Installing dame-flame.

For this lesson, begin by installing dame-flame with pip install dame-flame (it’s not on conda yet).

DAME is an algorithm that we can use for a version of coarse exact matching. The package only accepts a list of categorical variables, and then attempts to match pairs that match exactly on those variables. That means that if you want to match on, say, age, you have to break it up into categories (say, under 18, 18-29, 30-39, etc. etc.).

(NOTE: As of 2024, their documentation site is weird: click the dropdowns next to headings to see the content, otherwise the documentation looks deserted)

Of course, one cannot always find exact matches on all variables, so what DAME does is:

  1. Find all observations that match on all matching variables.

  2. Figure out which matching variable is least useful in predicting the outcome of interest \(Y\) and drops that, then tries to match the remaining observations on the narrowed set of matching variables.

  3. This repeats until you run out of variables, all observations are matched, or you hit a stopping run (namely: quality of matches falls below a threshold).

In addition, the lab has also created FLAME, which does the same thing, but employs some tricks to make it massively more computationally efficient, meaning it can be used on datasets with millions of observations (which most matching algorithms cannot). It’s a little less accurate, but an amazing contribution never the less.

Data Setup

To save you some time and let you focus on matching, I’ve pre-cleaned about one month worth of of data from the US Current Population Survey data we used for our gender discrimination analysis. You can download the data from here, or read it directly with:

cps = pd.read_stata(
    "https://github.com/nickeubank/MIDS_Data/blob/master"
    "/Current_Population_Survey/cps_for_matching.dta?raw=true"
)

Load the data and quickly familiarize yourself with its contents.

Getting To Know Your Data

Before you start matching, it is important to examine your data to ensure that matching is feasible (you have some overlap the the features of people in the treated and untreated groups), and also that there is a reason to match: either you’re unsure about some of the functional forms at play, or your have some imbalance between the two groups.

Exercise 1

Show the raw difference of annual_earnings between those with and without a college degree (has_college). Is the difference statistically significant?

Exercise 2

Next we can check for balance. Check the share of people in different racial groups who have college degrees. Are those differences statistically significant? (Remember how to check for difference in distributions of categorical variables).

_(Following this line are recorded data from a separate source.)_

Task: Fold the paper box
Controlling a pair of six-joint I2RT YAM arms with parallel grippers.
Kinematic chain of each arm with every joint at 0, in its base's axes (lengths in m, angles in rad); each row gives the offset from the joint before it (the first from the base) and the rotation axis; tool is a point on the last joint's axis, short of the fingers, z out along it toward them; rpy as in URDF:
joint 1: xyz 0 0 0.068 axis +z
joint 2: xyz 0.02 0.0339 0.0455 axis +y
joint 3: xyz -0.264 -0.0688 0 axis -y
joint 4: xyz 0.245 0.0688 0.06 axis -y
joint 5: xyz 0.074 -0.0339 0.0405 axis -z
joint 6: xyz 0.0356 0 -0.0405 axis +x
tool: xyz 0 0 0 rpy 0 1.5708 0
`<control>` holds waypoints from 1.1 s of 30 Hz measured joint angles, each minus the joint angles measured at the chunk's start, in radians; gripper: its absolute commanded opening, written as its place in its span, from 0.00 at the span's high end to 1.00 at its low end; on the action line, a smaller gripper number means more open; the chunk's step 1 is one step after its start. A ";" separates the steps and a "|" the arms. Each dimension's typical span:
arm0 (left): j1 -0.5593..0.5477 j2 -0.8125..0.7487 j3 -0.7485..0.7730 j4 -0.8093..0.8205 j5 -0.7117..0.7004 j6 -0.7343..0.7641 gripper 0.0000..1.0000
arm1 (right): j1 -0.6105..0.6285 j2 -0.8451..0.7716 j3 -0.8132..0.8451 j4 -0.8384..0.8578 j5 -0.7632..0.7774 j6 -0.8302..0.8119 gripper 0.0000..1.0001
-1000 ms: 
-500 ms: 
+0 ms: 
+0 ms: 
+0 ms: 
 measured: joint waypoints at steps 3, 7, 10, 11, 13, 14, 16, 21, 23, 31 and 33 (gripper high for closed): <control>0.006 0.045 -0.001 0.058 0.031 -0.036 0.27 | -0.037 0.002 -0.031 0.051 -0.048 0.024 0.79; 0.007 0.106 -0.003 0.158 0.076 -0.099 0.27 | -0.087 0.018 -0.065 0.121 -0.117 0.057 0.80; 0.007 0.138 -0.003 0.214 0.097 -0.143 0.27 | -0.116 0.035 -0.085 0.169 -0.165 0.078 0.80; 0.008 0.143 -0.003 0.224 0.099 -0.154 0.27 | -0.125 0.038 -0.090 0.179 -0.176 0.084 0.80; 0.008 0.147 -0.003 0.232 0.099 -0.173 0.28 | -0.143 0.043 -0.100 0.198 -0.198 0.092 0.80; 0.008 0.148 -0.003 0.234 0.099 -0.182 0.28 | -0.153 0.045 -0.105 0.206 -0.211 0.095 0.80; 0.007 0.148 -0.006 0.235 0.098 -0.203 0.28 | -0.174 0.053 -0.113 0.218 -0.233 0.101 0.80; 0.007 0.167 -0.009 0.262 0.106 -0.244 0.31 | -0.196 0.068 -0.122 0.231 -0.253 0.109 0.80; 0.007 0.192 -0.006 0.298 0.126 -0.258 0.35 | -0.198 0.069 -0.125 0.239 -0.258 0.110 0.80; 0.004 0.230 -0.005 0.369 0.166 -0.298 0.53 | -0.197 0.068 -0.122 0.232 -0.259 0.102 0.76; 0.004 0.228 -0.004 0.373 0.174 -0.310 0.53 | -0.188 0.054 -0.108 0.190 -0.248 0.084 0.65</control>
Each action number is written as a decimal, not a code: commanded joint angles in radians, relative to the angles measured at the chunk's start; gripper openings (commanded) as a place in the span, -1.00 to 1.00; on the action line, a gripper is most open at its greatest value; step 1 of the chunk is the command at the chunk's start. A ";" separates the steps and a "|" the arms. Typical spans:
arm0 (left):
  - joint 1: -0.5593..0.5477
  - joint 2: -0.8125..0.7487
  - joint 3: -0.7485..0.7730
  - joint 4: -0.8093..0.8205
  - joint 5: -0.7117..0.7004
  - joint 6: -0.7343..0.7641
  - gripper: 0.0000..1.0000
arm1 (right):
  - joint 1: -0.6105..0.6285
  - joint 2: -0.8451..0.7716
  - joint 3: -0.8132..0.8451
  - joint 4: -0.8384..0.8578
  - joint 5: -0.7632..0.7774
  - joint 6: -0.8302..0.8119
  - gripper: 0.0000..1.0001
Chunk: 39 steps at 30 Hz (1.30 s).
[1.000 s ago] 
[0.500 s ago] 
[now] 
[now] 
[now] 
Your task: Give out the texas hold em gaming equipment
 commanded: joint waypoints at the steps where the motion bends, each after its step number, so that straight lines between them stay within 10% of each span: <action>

Race is coded as White Non-Hispanic (0), Black Non-Hispanic (1), Hispanic (2), Other (3).

Does the data seem balanced?

Exercise 3

One of the other advantages of matching is that even when you have balanced data, you don’t have to go through the process of testing out different functional forms to see what fits the data base.

In our last exercise, we looked at the relationship between gender and earnings “controlling for age”, where we just put in age as a linear control. Plot a non-linear regression of annual_earnings on age (PolyFit(order=3) is fine.)

Does the relationship look linear?

Does this speak to why it’s nice to not have to think about functional forms with matching as much?

Matching!

Because DAME is an implementation of exact matching, we have to discretize all of our continuous variables. Thankfully, in this case we only have age, so this shouldn’t be too hard!

Exercise 4

Create a new variable that discretizes age into a single value for each decade of age.

Because CPS only has employment data on people 18 or over, though, include people who are 18 or 19 with the 20 year olds so that group isn’t too small, and if you see any other really small groups, please merge those too.

Exercise 5

We also have to covert our string variables into numeric variables for DAME, so convert county and class94 to a numeric vector of intergers.

(Note: it’s not clear whether class94 belongs: if it reflects people choosing fields based on passion, it belongs; if people choose certain jobs because of their degrees, its not something we’d actually want in our regression.

Hint: if you use pd.Categorical to convert you var to a categorical, you can pull the underlying integer codes with .codes.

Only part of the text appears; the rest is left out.